Прошло несколько дней, показавшихся мне годами, и наконец настал последний. Самый страшный. Теперь все было последним. Я не могла этого вынести. Но хуже всего была последняя ночь.
— Спокойной ночи, Крис.
— …ночи. — А потом: — Джилл, ты все поняла? Я… я ненавижу себя, но не могу… Не могу иначе. Я надеялся, что тоже захочу этого ребенка. Не получилось. Может быть, со временем… Я чувствую себя последней скотиной.
— Не переживай. Все как-нибудь образуется.
— Ага. Как-нибудь. Мне жаль, что ты забеременела. О боже, я хотел…
— Не надо, Крис. Я ни о чем не жалею. Я все равно буду счастлива, даже если…
— Зачем он тебе понадобился, Джилл?
— Я же говорила.
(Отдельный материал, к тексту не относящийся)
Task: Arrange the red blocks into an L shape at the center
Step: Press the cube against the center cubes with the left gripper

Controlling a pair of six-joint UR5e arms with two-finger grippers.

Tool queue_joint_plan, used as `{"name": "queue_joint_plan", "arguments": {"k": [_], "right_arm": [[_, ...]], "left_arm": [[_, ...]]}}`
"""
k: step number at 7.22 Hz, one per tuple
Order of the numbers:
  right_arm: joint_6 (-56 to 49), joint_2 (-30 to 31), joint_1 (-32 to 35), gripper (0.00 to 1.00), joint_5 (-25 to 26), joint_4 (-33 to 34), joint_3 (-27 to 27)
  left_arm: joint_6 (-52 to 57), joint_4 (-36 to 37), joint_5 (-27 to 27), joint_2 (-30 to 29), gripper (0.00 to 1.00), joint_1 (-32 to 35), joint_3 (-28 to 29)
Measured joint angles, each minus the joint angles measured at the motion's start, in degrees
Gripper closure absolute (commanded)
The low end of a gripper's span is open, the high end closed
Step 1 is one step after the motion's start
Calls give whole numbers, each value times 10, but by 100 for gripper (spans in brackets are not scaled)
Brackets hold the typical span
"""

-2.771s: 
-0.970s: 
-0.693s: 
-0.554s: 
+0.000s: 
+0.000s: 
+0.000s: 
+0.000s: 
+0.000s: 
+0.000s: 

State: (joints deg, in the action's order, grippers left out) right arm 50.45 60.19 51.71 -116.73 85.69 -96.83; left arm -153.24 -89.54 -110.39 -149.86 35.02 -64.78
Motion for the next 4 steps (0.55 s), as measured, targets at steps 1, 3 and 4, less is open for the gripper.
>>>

Хочу, чтобы ты всегда был со мной. Об этом больно говорить, но я… Я хочу его, вот и все. Я должна.
Мы лежали в темноте обнявшись, и я думала:
«Последний раз. Последняя ночь. В последний раз я лежу с ним в постели. Все. Конец». Я знала, он никогда не приедет в Нью-Йорк. Он сам говорил, что ненавидит этот город. И на собственного ребенка ему наплевать…
— Джилл… Ты плачешь?
— Н-нет. — Меня трясло от рыданий.
— Не плачь, пожалуйста, не плачь. Джилл, я люблю тебя. Пожалуйста. — Мы обнимали друг друга и плакали. Последний раз. Последний. — Джилл, я так виноват перед тобой…
— Все в порядке, Крис. Все будет хорошо… — Вскоре он заснул в моих объятиях. Мальчик, которого я любила, мужчина, который любил меня и пожалел об этом, который причинил мне боль, изменил и заставил испытать неведомую доселе радость. Кристофер. Большой ребенок. Прекрасный мужчина с душой мальчика. Мужчина, который в день нашей встречи скакал со мной на неоседланной лошади. Неужели я смогла бы стать для него обузой? Да, смогла бы. Нечего и думать…
Я лежала без сна, пока в комнате не начало светлеть, а потом свернулась клубочком, прижалась к его спине и незаметно уснула, устав плакать. Ночь завершалась. Наступал конец.